Gratitude is a spiritual discipline. It’s in anyone’s nature to want, crave and covet. But, learning gratitude opens up your heart and your soul to appreciate whatever you have, no matter how little it may be, and to let your life be filled with thanksgiving instead of wishful thinking. Gratitude is an attitude; it starts in the heart, and permeates the rest of your life. It doesn’t matter how much you have or what it is that you have. There is always something to be grateful for.
Thanksgiving is a holiday about appreciating our blessings: food, family and fellowship. Food is always a key feature in holiday meals, but for Thanksgiving it takes on a unique role: the Pilgrims were thankful because they were not going to starve. It was the food that the Native Americans brought to them that created the bond of community between them.
We rarely worry about starvation these days in America, and as we allow our food systems to get more and more industrialized, we lose touch with the people that grow and pick the sustenance of our lives. When you combine agriculture with community, you create a relationship and an environment of gratitude; when you take the community out of the equation, the eater is merely a consumer, detached from the land and often critical of the fruits before him.
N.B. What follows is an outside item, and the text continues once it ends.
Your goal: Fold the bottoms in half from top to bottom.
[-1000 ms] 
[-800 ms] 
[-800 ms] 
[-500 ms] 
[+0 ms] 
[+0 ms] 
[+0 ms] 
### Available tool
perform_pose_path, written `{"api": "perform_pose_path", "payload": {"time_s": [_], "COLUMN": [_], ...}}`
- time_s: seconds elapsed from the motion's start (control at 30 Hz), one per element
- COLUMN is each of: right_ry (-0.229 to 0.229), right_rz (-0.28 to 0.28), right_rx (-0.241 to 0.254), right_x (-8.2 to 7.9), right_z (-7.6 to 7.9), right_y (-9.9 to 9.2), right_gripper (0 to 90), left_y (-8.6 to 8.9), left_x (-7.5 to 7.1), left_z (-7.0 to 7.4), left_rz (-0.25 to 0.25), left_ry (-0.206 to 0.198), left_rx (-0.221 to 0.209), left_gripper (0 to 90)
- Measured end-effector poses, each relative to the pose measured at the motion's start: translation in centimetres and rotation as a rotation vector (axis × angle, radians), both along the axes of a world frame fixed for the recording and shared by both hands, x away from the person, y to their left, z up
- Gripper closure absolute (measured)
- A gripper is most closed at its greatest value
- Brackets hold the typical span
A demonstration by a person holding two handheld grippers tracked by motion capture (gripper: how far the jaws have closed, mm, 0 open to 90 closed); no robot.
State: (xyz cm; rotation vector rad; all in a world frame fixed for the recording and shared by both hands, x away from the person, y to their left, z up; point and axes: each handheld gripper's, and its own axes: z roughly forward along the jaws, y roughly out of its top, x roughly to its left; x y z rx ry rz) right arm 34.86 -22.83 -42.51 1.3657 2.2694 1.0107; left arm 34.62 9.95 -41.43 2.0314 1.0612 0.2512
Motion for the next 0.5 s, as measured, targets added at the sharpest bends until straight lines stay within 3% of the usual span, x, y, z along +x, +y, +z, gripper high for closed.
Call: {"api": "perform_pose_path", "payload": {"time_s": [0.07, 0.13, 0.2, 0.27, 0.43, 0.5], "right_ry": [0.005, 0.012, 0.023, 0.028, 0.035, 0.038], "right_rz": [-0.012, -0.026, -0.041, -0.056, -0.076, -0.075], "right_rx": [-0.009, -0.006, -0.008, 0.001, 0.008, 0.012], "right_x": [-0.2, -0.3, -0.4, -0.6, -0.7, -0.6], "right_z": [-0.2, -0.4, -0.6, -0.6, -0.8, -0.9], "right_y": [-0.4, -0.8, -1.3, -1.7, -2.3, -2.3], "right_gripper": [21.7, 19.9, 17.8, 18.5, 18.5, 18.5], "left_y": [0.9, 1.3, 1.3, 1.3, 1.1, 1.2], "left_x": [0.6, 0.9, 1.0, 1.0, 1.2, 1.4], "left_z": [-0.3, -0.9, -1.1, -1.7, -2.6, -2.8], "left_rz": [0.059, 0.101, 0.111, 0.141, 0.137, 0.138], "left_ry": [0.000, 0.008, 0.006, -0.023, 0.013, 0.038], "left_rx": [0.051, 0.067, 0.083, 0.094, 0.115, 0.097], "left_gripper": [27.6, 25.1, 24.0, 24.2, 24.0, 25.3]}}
No matter where you get your food, I encourage you to pursue a spirit of gratitude and a community around your food.
I’m thankful for dinners at the table after a long day of work and chores, and the conversations my husband and I have there.
I’m thankful that the food I eat from the farm is going to grow a healthy little baby in my womb.
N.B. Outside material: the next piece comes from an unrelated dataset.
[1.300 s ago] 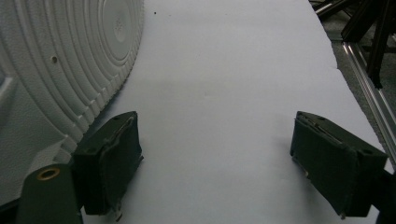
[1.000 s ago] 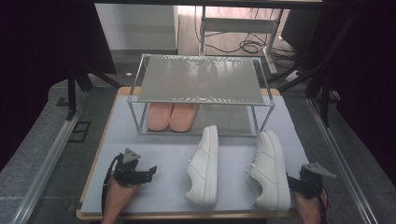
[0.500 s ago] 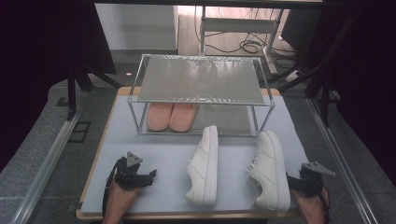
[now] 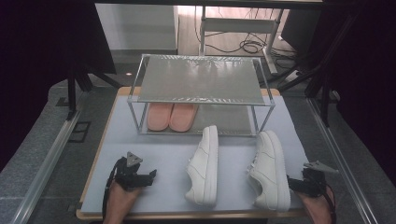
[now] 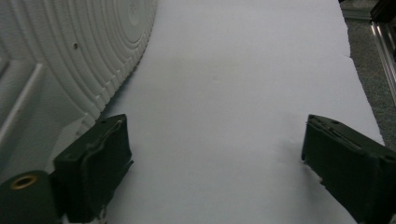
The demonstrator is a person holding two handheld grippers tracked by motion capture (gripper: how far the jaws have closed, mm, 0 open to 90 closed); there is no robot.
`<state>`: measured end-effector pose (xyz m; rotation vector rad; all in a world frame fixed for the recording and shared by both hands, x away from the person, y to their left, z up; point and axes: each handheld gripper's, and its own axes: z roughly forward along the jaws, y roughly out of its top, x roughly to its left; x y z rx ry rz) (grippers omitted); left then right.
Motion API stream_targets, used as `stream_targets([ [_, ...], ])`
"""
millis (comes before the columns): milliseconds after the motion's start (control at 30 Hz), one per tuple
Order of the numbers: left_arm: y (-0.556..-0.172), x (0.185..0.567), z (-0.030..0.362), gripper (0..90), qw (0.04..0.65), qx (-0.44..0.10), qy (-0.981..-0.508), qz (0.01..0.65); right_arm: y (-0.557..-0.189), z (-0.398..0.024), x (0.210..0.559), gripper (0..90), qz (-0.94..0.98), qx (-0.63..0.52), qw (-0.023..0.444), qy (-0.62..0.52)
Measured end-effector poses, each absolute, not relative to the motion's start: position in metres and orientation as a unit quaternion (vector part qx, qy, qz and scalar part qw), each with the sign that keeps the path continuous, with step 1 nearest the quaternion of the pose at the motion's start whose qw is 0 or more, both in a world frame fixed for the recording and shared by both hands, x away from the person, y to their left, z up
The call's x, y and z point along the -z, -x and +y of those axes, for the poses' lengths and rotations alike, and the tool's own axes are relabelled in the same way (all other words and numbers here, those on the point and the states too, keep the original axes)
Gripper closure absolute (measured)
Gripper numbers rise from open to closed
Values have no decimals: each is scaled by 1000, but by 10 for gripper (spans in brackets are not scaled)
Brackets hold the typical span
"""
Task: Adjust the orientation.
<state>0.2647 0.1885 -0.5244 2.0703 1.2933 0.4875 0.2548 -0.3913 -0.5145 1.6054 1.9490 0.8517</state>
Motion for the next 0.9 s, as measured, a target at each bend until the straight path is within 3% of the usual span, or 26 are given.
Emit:
stream_targets([
  [200,-264,524,189,118,320,-187,-789,490,-252,-390,502,91,717,-310,227,-582],
  [300,-264,524,189,118,320,-187,-789,490,-250,-392,493,177,709,-318,233,-585],
  [400,-264,524,189,118,320,-187,-789,490,-248,-394,484,345,701,-323,235,-591],
  [500,-264,524,189,119,320,-187,-789,490,-246,-396,476,449,698,-322,236,-595],
  [767,-264,525,189,120,320,-188,-789,490,-238,-385,450,617,714,-344,246,-558],
  [900,-264,525,189,120,321,-187,-789,490,-236,-378,440,747,727,-350,249,-536],
])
I’m thankful for the long apple season in Washington, and the delicious apples that we eat throughout the winter when summer fruit seems but a dream.
I’m thankful for websites like allrecipes.com that help me figure out how to cook the weird and wonderful foods I get from the farm.
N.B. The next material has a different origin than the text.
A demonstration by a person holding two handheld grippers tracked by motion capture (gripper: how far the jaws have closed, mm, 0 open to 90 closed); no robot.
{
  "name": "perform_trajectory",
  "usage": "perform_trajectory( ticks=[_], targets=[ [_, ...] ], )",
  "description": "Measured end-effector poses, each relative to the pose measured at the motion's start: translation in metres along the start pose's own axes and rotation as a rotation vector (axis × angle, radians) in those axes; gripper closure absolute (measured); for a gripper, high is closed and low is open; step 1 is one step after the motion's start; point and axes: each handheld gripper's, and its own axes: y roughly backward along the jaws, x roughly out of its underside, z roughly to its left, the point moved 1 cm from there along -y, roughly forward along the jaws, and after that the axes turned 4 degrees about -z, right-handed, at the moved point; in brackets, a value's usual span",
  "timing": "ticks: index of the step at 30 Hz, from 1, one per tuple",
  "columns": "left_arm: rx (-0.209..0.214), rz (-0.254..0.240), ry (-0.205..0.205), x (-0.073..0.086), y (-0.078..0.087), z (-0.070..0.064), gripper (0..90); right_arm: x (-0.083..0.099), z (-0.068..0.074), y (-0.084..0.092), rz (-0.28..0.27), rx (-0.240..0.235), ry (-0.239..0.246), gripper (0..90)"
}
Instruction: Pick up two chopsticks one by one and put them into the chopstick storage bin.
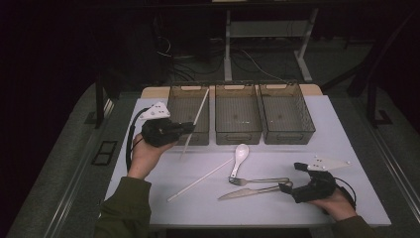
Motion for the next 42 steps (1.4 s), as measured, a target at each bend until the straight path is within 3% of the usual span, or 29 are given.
perform_trajectory(
  ticks=[12,19,25,31,34,42],
  targets=[
    [-0.025,-0.022,-0.007,-0.026,-0.003,0.023,84.8,0.0,0.0,0.0,-0.002,-0.001,0.003,0.8],
    [-0.066,-0.048,-0.002,-0.04,-0.006,0.047,84.8,0.0,0.0,0.0,-0.002,-0.002,0.001,0.7],
    [-0.119,-0.043,0.018,-0.042,-0.013,0.07,84.8,0.0,0.0,0.001,-0.003,-0.002,0.001,0.8],
    [-0.169,0.022,0.042,-0.032,-0.027,0.09,84.7,0.0,0.0,0.001,-0.004,-0.003,0.001,0.8],
    [-0.191,0.079,0.052,-0.024,-0.034,0.1,84.8,0.0,-0.001,0.001,-0.005,-0.003,0.002,0.8],
    [-0.229,0.173,0.101,-0.01,-0.047,0.111,84.8,0.0,0.0,0.001,-0.006,-0.006,0.001,0.7]
  ],
)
I’m thankful for how easy, versatile and delicious potatoes can be.
I’m thankful for whoever invented pies, because they are delicious and one of the best parts of Thanksgiving dinner.
Finally, I’m thankful that farms exist, even in this super-industrialized world, and that people can remain real and grounded, even in an urban area.
My wish for all of you is that you find community around your food, and that you find your own gratitude.
* Thanksgiving photo courtesy of Stephen Proctor.
(Starting from the bottom left and going clockwise)
I forgot the name of this root vegetable! Oops!
Head of Garlic
2 Delicata Squash
Greens, I believe this is a type of bok choi
Bowl of Broccoli
(In the middle)
Sweet Pie Pumpkin
I want to give a shout out to the Delicata Squash ~ it’s fantastic! My husband and I tried it just this last weekend and we were astonished! All I did was cut it in half lengthwise, scoop out the seeds and strands, put it cut side down in a baking dish filled with half an inch of water, baked it at 350 degrees for an hour. I served it with just a bit of butter placed in the middle of the scooped out part so it melted wonderfully on the hot squash. A dash of sea salt and a grind of fresh pepper was all it took to make this totally grubbin’. My husband had seconds with nothing added at all because this squash is so naturally sweet and buttery it doesn’t need anything to make it yummy. Don’t be afraid of squash. Squash rocks!
aka: “Don’t squash the squash”?? Or “Don;t squash it till you’ve tried it first”?? ^_^ Aren’t I punny this morning!